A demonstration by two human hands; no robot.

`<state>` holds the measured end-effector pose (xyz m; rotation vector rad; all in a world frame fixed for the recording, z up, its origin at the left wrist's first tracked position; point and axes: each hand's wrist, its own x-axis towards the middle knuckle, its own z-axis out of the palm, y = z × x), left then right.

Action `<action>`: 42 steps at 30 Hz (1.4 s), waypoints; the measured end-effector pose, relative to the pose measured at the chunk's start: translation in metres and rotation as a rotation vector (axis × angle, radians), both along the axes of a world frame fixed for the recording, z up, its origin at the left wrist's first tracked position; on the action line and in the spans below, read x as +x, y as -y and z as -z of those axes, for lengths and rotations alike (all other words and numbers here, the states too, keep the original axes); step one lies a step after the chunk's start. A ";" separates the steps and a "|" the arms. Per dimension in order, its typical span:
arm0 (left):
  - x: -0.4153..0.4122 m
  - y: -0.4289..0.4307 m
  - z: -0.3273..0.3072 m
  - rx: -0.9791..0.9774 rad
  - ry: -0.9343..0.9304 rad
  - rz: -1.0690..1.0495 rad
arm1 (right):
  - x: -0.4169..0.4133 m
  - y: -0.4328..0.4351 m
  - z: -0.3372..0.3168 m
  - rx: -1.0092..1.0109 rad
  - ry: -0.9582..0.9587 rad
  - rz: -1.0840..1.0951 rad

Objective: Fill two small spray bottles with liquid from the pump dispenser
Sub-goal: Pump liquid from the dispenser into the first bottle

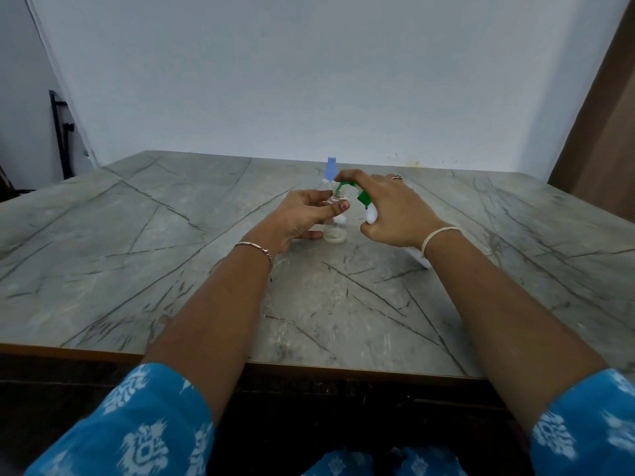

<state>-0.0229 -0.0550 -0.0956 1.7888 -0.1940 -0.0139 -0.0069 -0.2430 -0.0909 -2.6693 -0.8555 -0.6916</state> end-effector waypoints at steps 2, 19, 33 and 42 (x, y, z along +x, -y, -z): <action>0.000 0.001 -0.001 -0.007 -0.005 -0.004 | 0.000 -0.002 0.000 0.009 0.003 -0.007; 0.000 0.000 0.002 -0.019 0.001 0.001 | -0.004 0.001 -0.003 -0.072 0.070 0.027; 0.001 0.001 0.003 -0.022 0.026 -0.029 | -0.007 -0.001 -0.002 -0.058 0.056 0.044; 0.004 0.000 0.003 -0.014 0.026 -0.026 | -0.006 -0.008 -0.004 -0.026 0.089 0.051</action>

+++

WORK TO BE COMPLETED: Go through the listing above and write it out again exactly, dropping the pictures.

WRITTEN RESPONSE:
A demonstration by two human hands; no robot.

`<state>` holds the measured end-effector pose (xyz m; rotation vector rad; all in a world frame fixed for the recording, z up, its origin at the left wrist's first tracked position; point and axes: each hand's wrist, its own x-axis towards the middle knuckle, its own z-axis out of the palm, y = z × x), left then right.

Action `<action>`: 42 steps at 30 Hz (1.4 s), waypoints; the measured end-effector pose, relative to the pose measured at the chunk's start: translation in metres and rotation as a rotation vector (axis × angle, radians), both along the axes of a world frame fixed for the recording, z up, its origin at the left wrist's first tracked position; on the action line and in the spans below, read x as +x, y as -y and z as -z of those axes, for lengths and rotations alike (all other words and numbers here, the states too, keep the original axes); step one lies a step after the chunk's start. A ";" separates the steps and a "|" the arms. Per dimension in order, its typical span:
arm0 (left):
  - x: -0.4153..0.4122 m
  - y: -0.4289..0.4307 m
  - z: -0.3273..0.3072 m
  - rx: -0.9791..0.9774 rad
  - ry: -0.9343..0.9304 rad
  - rz: -1.0690..1.0495 rad
arm1 (right):
  - x: -0.4169..0.4133 m
  - y: -0.4328..0.4351 m
  - z: -0.3372..0.3168 m
  - rx: -1.0092..1.0109 rad
  - ry: -0.9582..0.9587 rad
  - rz: -1.0840..1.0951 rad

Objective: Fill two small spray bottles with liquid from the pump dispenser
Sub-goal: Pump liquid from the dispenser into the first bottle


<state>-0.0229 -0.0550 -0.0956 1.7888 -0.1940 -0.0139 -0.0069 -0.2430 -0.0909 -2.6693 -0.8555 -0.6916</state> end-effector waypoints at steps 2, 19, 33 and 42 (x, y, z along +x, -y, -z): <action>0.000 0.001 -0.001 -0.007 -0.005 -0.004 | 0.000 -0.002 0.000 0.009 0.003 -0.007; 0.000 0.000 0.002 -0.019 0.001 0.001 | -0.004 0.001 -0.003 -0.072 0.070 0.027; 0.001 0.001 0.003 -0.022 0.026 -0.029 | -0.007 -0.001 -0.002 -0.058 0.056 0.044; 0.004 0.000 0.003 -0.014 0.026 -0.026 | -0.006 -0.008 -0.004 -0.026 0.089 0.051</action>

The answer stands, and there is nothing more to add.